Pratt quickly assumed the role of the show’s villain, over his propensity to bully other cast members, particularly women. That version of Pratt was a persona, he maintains, handcrafted by producers. The volatility of his on-camera relationship with fellow cast member — and now wife — Heidi Montag was also fake, he writes. Pratt was Montag’s bad boyfriend on the show, who fought with her family, isolated her from her friends and famously kicked her out of his car when she refused to move in with him — a scene he said producers forced them to film a dozen times, and one that he writes “still haunts me to this day.” (Several of the show’s former producers, including executive producer Adam DiVello, did not respond to MS NOW’s requests for comment.)

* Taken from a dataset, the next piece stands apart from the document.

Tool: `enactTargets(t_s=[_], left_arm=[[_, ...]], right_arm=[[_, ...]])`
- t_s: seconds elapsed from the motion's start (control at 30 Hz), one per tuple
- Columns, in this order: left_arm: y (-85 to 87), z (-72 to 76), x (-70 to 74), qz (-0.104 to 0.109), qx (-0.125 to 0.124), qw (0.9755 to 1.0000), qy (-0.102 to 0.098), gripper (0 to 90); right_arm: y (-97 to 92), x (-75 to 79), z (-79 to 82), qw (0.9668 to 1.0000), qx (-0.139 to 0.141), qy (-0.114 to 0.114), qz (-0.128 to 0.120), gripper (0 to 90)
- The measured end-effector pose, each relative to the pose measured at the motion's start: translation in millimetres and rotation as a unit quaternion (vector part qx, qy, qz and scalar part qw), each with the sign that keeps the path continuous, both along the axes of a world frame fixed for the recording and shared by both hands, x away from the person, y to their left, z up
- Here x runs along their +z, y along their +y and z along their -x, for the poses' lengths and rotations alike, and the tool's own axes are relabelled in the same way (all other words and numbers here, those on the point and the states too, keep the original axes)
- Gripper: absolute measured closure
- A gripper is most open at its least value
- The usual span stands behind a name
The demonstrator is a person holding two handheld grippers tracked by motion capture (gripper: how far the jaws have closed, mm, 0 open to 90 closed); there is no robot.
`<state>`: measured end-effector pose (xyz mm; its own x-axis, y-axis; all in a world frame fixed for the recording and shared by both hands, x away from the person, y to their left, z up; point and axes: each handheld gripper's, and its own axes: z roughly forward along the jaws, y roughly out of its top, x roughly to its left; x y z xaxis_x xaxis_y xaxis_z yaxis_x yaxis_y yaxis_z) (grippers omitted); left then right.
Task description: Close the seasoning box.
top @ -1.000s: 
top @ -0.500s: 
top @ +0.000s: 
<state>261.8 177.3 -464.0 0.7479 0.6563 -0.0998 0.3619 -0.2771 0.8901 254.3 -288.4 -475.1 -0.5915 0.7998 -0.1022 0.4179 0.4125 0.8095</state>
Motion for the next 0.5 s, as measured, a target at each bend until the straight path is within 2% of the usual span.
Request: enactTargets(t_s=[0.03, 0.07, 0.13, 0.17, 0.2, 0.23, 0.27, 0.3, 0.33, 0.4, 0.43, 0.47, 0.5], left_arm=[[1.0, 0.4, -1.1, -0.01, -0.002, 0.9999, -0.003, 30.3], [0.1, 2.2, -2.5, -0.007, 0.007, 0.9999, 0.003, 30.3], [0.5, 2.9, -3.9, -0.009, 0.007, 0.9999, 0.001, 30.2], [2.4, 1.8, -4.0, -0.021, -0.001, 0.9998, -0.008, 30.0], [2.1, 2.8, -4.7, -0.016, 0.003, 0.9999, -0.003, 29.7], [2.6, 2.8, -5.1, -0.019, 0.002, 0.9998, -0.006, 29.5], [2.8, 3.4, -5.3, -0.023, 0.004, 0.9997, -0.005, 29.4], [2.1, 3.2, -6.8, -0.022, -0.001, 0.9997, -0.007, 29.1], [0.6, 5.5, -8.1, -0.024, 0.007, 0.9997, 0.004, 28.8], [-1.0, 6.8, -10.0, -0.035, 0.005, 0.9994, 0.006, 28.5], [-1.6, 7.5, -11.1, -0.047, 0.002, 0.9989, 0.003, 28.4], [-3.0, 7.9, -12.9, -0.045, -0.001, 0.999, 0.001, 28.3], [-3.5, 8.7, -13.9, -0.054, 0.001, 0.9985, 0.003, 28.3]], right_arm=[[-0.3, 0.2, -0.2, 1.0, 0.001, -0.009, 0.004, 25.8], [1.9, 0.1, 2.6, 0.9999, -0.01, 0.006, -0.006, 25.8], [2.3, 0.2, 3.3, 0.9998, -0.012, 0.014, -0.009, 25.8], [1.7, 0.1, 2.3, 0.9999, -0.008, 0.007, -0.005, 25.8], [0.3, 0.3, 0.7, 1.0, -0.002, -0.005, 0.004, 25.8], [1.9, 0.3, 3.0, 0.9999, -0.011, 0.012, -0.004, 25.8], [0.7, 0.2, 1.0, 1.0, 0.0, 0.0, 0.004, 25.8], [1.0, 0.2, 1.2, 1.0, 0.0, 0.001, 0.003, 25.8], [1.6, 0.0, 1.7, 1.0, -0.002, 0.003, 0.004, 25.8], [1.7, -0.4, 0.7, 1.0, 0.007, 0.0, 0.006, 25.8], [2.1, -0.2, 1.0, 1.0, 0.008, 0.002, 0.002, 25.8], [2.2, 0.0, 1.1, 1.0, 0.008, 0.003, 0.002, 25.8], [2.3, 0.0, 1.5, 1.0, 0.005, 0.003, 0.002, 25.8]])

Fighting and breaking up proved lucrative for the couple, as did reuniting. Pratt said in 2008, he and Montag eloped to Mexico on the promise of a $400,000 paycheck from Us Weekly, all behind the backs of the show’s producers — a move they believed would make them too relevant to be fired. They staged another on-camera church wedding in LA the following year. Pratt said he considered leaving Montag at the altar if producers would offer them an extra $1 million.
The plot kept working, so they kept staging fake storylines to secure magazine deals. The whole time, Pratt writes, “the public saw chaos, betrayal, and divorce papers. But behind the scenes? Heidi and I were still thick as thieves, scheming side by side, laughing at how easy it was to keep the world guessing and the checks coming in.”
And once the money started rolling in, they blew right through it.
They amassed, in Pratt’s telling, more than $1 million worth of crystals; $500,000 worth of Hermes Birkin bags for Montag; designer suits for Pratt worth “about the same”; and $300,000 worth of guns and ammunition, purchased as they became increasingly paranoid about their safety. At one point, during the penultimate season of “The Hills,” the couple’s finances were in such dire straits that they had to move back in with his parents.
“Ever since I’d met Heidi, every dollar that came in, we’d spent right away,” Pratt writes. “That’s just how we rolled. No savings account, no backup plan, just direct deposit and vibes. Because what’s money, really? Just energy moving in and out of your life.”

Pratt’s laissez-faire approach to spending doesn’t seem to raise red flags with his local political supporters. Ariana Assenmacher, vice president of political engagement for the LA County Young Republicans, told MS NOW she sees Pratt’s admissions as proof he is “willing to admit his mistakes, and hopefully learn from them.”
She added that she has faith the city government’s “checks and balances” — including a Democrat-run city council — would help control his spending.
But some Angelenos who were on the fence about voting for Pratt told MS NOW that his financial admissions didn’t inspire confidence in his ability to manage the city’s $14 billion budget.
“Would that make me apprehensive to vote for him? Absolutely,” said Rob Jernigan, a Palisades resident and fire recovery activist, in March after hearing passages from the book read by MS NOW.
By May, though, Jernigan said he was resigned to voting for Pratt. He believed his preferred pick in a crowded field of more than a dozen candidates, tech entrepreneur Adam Miller, didn’t stand a chance.
“He’s not great,” Jernigan said of Pratt. But “compared to Karen Bass and Nithya Raman,” he added, “are you kidding me?”